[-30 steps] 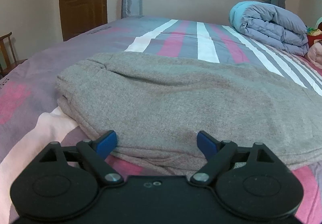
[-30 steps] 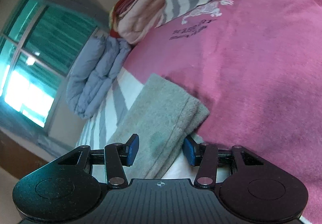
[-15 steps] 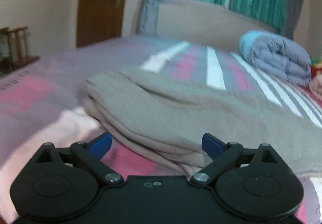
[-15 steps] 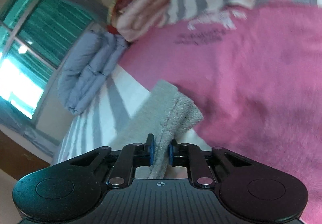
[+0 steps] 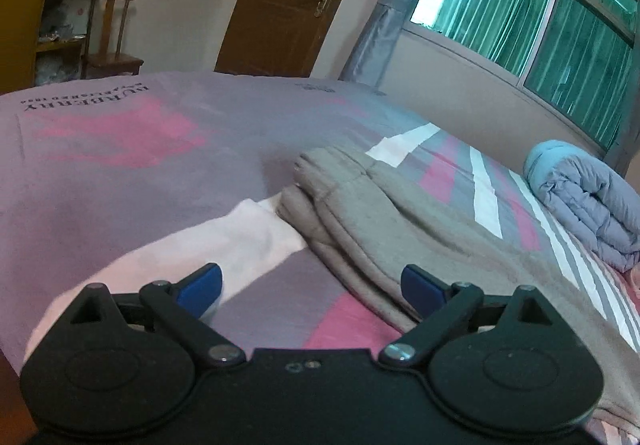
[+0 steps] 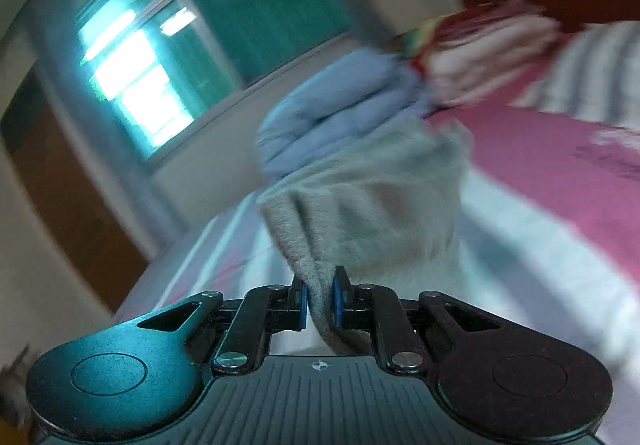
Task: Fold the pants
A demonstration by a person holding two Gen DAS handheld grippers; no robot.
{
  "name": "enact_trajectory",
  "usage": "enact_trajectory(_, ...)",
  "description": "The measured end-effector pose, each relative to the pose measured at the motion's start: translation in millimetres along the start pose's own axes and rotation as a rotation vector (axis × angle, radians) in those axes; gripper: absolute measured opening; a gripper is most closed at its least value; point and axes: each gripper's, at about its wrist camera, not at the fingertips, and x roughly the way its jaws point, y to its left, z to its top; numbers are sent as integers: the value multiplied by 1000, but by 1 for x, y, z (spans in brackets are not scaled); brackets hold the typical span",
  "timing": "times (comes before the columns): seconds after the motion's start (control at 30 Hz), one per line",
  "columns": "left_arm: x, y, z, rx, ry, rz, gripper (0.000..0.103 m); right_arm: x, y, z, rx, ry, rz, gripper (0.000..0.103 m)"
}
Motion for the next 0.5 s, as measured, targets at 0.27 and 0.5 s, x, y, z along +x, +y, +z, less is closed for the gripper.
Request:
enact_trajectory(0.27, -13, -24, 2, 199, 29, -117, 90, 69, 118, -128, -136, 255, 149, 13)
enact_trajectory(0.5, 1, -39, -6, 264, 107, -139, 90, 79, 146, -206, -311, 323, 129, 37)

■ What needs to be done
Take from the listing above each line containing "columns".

■ Response
  "timing": "times (comes before the columns): seconds after the motion's start (control at 30 Hz), one per line",
  "columns": "left_arm: x, y, z, rx, ry, rz, gripper (0.000..0.103 m); right_arm: x, y, z, rx, ry, rz, gripper (0.000..0.103 m)"

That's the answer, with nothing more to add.